### What you have to do
Show each line of the records below where the word "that" occurs.
START Information supplied
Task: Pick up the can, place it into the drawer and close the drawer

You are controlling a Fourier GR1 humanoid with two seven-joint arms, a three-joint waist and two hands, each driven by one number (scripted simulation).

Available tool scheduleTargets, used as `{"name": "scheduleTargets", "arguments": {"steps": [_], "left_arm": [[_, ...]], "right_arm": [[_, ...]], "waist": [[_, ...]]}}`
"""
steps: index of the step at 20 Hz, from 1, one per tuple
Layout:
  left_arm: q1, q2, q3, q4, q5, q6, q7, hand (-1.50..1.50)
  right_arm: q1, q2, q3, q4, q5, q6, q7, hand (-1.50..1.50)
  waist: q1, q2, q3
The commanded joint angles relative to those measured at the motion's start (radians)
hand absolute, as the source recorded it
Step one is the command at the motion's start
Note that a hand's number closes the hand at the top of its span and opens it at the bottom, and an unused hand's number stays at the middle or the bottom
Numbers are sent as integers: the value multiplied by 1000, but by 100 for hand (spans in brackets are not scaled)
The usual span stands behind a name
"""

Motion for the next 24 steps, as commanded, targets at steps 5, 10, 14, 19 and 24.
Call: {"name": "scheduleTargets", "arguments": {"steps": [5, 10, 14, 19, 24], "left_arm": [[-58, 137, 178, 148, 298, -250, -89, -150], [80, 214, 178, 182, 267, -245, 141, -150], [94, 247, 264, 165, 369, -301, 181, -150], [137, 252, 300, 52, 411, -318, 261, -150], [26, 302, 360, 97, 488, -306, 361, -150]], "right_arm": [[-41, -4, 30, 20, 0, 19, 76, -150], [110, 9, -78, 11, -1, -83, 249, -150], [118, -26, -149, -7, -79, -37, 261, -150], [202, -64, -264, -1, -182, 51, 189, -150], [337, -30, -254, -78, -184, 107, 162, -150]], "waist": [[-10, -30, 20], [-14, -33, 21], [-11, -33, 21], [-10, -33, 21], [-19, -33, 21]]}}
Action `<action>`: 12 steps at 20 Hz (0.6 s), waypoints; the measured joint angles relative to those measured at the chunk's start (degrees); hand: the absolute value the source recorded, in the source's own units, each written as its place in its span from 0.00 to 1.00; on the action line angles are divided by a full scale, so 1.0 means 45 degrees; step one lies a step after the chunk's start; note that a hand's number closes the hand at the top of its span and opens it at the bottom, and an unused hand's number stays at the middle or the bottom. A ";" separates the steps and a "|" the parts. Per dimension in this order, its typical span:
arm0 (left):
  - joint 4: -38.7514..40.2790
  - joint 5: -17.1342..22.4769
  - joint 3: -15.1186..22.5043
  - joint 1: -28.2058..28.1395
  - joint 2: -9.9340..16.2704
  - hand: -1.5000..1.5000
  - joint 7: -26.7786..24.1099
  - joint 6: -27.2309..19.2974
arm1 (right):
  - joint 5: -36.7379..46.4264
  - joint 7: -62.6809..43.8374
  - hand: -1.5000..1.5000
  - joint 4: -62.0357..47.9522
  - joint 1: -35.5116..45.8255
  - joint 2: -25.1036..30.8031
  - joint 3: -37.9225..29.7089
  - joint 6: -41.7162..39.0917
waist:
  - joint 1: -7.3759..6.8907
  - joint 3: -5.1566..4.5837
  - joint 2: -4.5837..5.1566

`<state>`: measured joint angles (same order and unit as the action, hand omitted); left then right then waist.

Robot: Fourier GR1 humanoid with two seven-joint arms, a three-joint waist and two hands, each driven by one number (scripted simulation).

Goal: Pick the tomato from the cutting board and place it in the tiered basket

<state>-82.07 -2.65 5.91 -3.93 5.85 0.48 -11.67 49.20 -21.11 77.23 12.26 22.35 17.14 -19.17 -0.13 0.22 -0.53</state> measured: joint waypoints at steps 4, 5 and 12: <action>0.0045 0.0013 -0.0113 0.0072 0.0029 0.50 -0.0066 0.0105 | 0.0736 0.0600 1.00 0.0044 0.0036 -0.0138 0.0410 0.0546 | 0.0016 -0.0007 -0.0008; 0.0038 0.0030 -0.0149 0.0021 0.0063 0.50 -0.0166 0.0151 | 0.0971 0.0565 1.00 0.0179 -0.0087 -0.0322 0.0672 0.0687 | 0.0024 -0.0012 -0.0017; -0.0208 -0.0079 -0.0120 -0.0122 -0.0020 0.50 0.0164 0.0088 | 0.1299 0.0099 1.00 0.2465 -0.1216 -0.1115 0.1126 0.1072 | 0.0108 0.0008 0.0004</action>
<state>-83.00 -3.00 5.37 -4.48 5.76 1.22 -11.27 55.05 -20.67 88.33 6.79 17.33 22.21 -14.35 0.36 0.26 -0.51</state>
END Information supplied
### Exercise answer
Note that a hand's number closes the hand at the top of its span and opens it at the bottom, and an unused hand's number stays at the middle or the bottom
Action `<action>`: 12 steps at 20 Hz (0.6 s), waypoints; the measured joint angles relative to those measured at the chunk's start (degrees); hand: the absolute value the source recorded, in the source's own units, each written as its place in its span from 0.00 to 1.00; on the action line angles are divided by a full scale, so 1.0 means 45 degrees; step one lies a step after the chunk's start; note that a hand's number closes the hand at the top of its span and opens it at the bottom, and an unused hand's number stays at the middle or the bottom. A ";" separates the steps and a "|" the parts. Per dimension in this order, its typical span:

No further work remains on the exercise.